Dan Morain, a former L.A. Times staffer and editorial page editor of The Sacramento Bee, suggested that the “financial interests” of Soon-Shiong, who had met and dined with Trump after the 2016 election, were central to the newspaper’s switcheroo. Soon-Shiong’s flaky daughter, Nika, in a sort of Eva Braun flourish, cryptically linked the spiking of the editorial board’s Harris endorsement to a Biden administration “war on children,” a war of which no one else seems aware.

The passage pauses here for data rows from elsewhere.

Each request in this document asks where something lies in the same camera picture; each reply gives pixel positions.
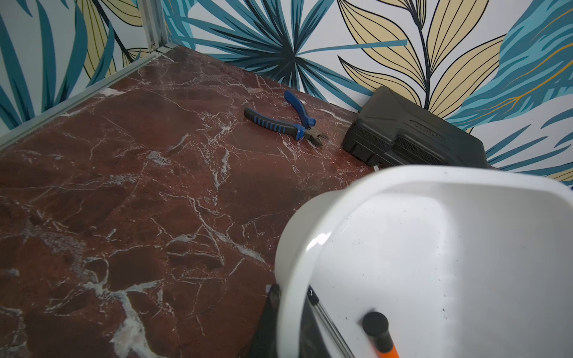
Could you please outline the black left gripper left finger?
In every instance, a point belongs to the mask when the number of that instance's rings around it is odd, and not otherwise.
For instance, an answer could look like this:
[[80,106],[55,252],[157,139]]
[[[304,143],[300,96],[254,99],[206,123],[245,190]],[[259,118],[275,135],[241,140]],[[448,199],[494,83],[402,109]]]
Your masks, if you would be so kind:
[[279,285],[270,285],[264,310],[246,355],[248,358],[276,358],[278,356],[276,343],[280,300],[281,291]]

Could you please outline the slim black orange screwdriver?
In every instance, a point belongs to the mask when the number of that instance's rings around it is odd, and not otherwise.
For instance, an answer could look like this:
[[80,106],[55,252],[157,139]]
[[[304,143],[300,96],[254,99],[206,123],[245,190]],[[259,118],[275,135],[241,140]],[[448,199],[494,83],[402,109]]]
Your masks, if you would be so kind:
[[379,312],[369,312],[362,320],[362,327],[372,342],[378,357],[399,358],[398,351],[389,332],[387,317]]

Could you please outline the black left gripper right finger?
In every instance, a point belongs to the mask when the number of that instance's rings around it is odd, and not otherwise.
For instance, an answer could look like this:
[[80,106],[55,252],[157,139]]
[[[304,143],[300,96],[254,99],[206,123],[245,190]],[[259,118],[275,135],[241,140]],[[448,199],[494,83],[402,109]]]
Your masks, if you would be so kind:
[[324,339],[313,313],[313,304],[306,298],[301,315],[301,331],[299,335],[300,358],[330,358]]

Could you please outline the white plastic storage box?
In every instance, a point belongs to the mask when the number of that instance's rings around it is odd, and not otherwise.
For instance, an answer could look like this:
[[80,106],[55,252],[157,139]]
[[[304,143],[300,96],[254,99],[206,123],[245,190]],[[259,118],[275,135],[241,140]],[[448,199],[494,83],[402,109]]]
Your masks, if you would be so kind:
[[572,191],[532,175],[400,166],[303,204],[275,255],[278,356],[307,291],[356,357],[384,314],[401,357],[570,357]]

Perhaps the most cogent insight on the surrender of the Post and Times to mercantile self-censorship was expressed by historian Timothy Snyder in On Tyranny: “Do not obey in advance. Most of the power of authoritarianism is freely given. In times like these, individuals think ahead about what a more repressive government will want, and then offer themselves without being asked.”

From the beginning of his editorial opposition to National Socialism, Fritz Gerlich had identified the movement as a cult of personality with religious overtones that characterized Hitler as a sort of racial and national savior. Gerlich was perhaps more sensitive to this perception because he was a devout convert to charismatic Catholicism. He knew the feeling. Were he alive today, he would be alarmed at the racism of the MAGA movement, at its atavistic view of women as breeders and hausfraus, at its affiliation with a Christian nationalism that intimates the fanaticism and xenophobia of the Third Reich. He would almost certainly cringe at the preference of the movement’s Dear Leader for mass rallies, endless, rambling, self-glorifying speeches loaded with threats against his myriad enemies, and the rhythmic chanting of the worshipful mob.

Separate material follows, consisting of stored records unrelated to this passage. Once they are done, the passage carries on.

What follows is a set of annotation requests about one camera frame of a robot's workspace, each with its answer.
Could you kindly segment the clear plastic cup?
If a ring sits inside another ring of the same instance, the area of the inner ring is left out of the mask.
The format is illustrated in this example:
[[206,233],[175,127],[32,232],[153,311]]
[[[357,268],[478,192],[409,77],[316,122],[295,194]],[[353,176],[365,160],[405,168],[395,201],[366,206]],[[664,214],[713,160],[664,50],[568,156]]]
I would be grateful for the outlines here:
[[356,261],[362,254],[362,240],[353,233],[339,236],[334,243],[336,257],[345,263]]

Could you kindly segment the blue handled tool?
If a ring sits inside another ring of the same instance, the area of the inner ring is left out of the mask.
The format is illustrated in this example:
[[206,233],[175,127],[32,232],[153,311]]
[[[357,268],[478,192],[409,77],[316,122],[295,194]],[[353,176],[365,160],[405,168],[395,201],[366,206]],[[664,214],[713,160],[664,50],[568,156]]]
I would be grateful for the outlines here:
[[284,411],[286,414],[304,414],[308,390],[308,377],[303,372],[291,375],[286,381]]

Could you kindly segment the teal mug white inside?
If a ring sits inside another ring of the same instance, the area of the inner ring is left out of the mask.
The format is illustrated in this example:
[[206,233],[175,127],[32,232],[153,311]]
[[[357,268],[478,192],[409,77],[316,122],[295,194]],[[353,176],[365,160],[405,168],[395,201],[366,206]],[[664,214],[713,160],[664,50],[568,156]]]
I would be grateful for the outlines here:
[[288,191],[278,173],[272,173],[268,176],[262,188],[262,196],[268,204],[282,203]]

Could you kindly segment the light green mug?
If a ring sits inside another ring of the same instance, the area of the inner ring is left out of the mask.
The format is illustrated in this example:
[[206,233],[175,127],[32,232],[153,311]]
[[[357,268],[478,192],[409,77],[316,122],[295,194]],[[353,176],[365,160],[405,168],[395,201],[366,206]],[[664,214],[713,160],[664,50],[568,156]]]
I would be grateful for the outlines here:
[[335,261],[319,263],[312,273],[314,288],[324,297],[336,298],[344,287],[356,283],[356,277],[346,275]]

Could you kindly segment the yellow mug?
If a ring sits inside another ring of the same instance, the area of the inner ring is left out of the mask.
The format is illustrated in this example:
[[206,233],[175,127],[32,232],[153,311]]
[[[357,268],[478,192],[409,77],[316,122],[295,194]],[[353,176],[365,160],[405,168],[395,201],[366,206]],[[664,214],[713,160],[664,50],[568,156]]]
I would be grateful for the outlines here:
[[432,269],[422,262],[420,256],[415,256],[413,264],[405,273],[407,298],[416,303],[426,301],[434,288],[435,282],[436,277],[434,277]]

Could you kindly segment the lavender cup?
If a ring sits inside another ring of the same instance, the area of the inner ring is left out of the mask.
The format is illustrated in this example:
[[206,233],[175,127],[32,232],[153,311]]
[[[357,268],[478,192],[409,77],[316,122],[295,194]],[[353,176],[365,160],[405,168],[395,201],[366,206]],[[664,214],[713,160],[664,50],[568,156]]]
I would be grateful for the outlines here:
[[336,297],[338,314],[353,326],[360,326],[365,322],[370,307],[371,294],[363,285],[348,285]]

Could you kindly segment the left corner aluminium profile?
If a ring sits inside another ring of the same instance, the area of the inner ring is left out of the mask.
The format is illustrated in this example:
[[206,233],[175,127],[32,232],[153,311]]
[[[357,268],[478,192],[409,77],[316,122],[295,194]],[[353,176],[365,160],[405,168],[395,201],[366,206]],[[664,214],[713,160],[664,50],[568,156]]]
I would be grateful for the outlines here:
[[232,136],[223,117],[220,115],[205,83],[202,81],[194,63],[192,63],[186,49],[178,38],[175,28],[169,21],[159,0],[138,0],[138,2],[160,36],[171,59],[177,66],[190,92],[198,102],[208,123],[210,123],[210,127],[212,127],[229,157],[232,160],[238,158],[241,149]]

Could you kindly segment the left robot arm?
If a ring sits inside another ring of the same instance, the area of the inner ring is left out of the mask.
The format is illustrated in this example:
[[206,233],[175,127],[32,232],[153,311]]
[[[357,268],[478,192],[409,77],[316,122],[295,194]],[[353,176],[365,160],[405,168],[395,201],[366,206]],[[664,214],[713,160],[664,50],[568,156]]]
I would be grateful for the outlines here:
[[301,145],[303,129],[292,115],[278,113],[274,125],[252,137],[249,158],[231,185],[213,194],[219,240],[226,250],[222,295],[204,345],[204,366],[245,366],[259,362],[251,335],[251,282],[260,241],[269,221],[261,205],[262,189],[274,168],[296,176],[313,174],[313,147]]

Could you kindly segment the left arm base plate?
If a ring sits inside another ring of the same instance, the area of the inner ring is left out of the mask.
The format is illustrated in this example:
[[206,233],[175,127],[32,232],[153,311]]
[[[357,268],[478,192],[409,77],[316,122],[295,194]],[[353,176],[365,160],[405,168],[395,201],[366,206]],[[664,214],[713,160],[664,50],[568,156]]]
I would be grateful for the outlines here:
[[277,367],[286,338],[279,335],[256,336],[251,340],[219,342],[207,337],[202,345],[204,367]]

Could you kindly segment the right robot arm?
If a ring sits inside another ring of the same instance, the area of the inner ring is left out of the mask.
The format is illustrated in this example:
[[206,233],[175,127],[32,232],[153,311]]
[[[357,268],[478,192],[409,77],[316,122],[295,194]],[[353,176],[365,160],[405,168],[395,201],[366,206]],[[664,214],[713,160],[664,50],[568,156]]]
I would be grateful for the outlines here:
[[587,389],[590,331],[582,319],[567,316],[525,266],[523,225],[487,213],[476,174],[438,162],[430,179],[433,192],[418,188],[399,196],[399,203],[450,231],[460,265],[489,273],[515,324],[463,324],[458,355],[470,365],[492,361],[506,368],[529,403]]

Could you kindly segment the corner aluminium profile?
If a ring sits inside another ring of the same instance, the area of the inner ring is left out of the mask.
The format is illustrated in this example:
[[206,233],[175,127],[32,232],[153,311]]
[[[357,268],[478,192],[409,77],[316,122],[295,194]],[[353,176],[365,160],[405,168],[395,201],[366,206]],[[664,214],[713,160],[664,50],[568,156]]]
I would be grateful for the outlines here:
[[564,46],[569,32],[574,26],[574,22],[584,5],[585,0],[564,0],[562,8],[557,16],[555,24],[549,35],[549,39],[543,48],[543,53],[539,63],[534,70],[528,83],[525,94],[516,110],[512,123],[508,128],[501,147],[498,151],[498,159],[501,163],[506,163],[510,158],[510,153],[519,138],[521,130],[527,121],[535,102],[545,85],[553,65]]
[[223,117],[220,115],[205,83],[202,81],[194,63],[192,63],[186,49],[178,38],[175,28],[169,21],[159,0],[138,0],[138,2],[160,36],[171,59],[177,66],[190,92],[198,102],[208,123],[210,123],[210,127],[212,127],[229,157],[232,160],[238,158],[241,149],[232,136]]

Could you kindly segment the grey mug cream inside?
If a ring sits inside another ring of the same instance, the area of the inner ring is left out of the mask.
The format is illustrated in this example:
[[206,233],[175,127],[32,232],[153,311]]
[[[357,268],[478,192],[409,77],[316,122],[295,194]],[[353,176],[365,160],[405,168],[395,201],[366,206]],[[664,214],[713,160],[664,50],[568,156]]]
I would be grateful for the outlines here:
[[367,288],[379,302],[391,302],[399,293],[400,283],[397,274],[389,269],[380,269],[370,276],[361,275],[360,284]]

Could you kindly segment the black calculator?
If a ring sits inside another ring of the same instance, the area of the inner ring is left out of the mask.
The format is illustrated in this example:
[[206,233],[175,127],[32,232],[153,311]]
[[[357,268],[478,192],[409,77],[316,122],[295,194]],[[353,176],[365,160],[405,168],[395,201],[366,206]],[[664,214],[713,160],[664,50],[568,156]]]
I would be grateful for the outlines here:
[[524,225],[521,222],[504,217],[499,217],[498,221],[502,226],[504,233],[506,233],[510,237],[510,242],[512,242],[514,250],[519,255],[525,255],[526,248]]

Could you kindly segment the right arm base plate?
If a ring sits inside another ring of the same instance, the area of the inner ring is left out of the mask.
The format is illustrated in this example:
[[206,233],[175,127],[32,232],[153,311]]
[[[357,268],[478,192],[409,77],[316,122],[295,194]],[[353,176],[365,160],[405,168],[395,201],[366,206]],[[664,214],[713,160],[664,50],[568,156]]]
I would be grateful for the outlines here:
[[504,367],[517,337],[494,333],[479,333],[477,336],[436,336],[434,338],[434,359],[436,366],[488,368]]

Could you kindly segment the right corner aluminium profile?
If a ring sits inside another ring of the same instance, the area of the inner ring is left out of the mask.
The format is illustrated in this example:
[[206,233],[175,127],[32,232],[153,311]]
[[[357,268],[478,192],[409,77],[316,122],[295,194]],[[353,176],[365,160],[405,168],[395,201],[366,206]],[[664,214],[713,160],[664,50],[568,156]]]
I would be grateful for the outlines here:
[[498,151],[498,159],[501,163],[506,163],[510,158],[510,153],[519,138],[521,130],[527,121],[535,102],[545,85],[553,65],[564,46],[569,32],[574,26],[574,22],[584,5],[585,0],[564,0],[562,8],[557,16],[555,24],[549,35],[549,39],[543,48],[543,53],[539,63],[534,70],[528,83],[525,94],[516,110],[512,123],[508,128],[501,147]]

Unquestionably, he would find terribly familiar the warning from the führer and his minions that retribution would land like a ton of God Bless the USA Bibles on anyone who spoke or wrote a blasphemous word against Saint Donald. Before Hitler became chancellor, the Nazi newspaper, Völkische Beobachter, a German equivalent to the Washington Post, with circulation in the millions, mounted a campaign of virulent slander against Fritz Gerlich. In one editorial, the Nazi paper promised that Gerlich “will come to [our Lord and Savior] one day for the last judgement with a rope around his neck.” By comparison. Gerlich’s Straight and Narrow was a hand-to-mouth weekly, recently transformed from a pictorial Sunday supplement. With a readership of only 40,000, Fritz was outgunned, outnumbered and vastly outhated by an opponent with unlimited resources and a private army of thugs and zealots.

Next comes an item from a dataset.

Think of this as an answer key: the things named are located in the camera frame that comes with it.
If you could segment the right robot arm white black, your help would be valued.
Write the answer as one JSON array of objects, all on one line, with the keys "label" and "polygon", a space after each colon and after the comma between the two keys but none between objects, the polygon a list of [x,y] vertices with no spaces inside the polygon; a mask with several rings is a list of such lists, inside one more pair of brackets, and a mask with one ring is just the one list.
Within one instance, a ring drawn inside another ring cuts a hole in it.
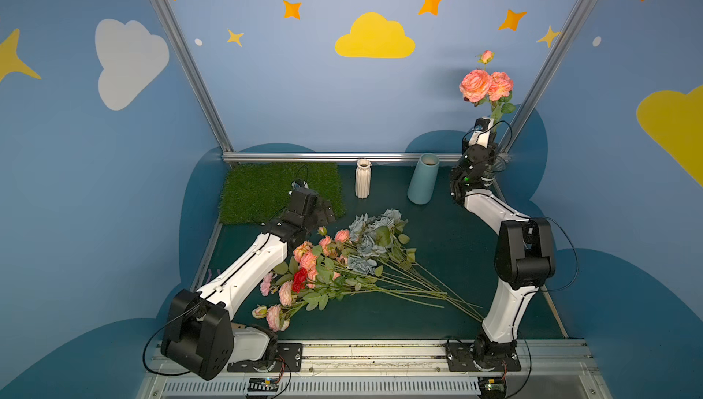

On 30 January 1933, ex-chancellor and reluctant kingmaker Franz von Papen, under pressure from the richest businessmen in the country and fearing the mounting danger from the vigilante Brownshirts, conceded to Adolf Hitler the chancellorship of Germany. That was Day One. Gerlich saw this milestone as the beginning of “Germany’s via dolorosa.” On 23 February he wrote to a friend in Switzerland, “The situation here is dismal … We don’t know from today to tomorrow whether we have to flee the country or will be slain.”

Two weeks later, Fritz Gerlich was marched out of his office. Der gerade Weg—the last tinny voice of opposition to Hitler—ceased publication. Gerlich was held and, reportedly, tortured, for more than a year. His wife and family, his colleagues and friends had little idea where he had been imprisoned or even whether he was still alive.

On 30 June 1934, after sixteen months of “protective custody,” Carl Albert Fritz Michael Gerlich was shipped to the concentration camp at Dachau, where he was immediately killed. Six weeks passed before Gerlich’s wife received a package containing her husband’s ashes and a few uncremated effects. Among these were his glasses, spattered—spitefully—with blood.

The date of Gerlich’s murder came to be known as the Night of Long Knives, when—in a series of assassinations—Hitler eliminated everyone on an enemies list of generals, politicians and public who might conceivably doubt his genius or challenge his grip on power. Among the dead was a bullet-headed sadist whose usefulness had expired: Ernst Röhm.

The irony would not have been lost on Fritz.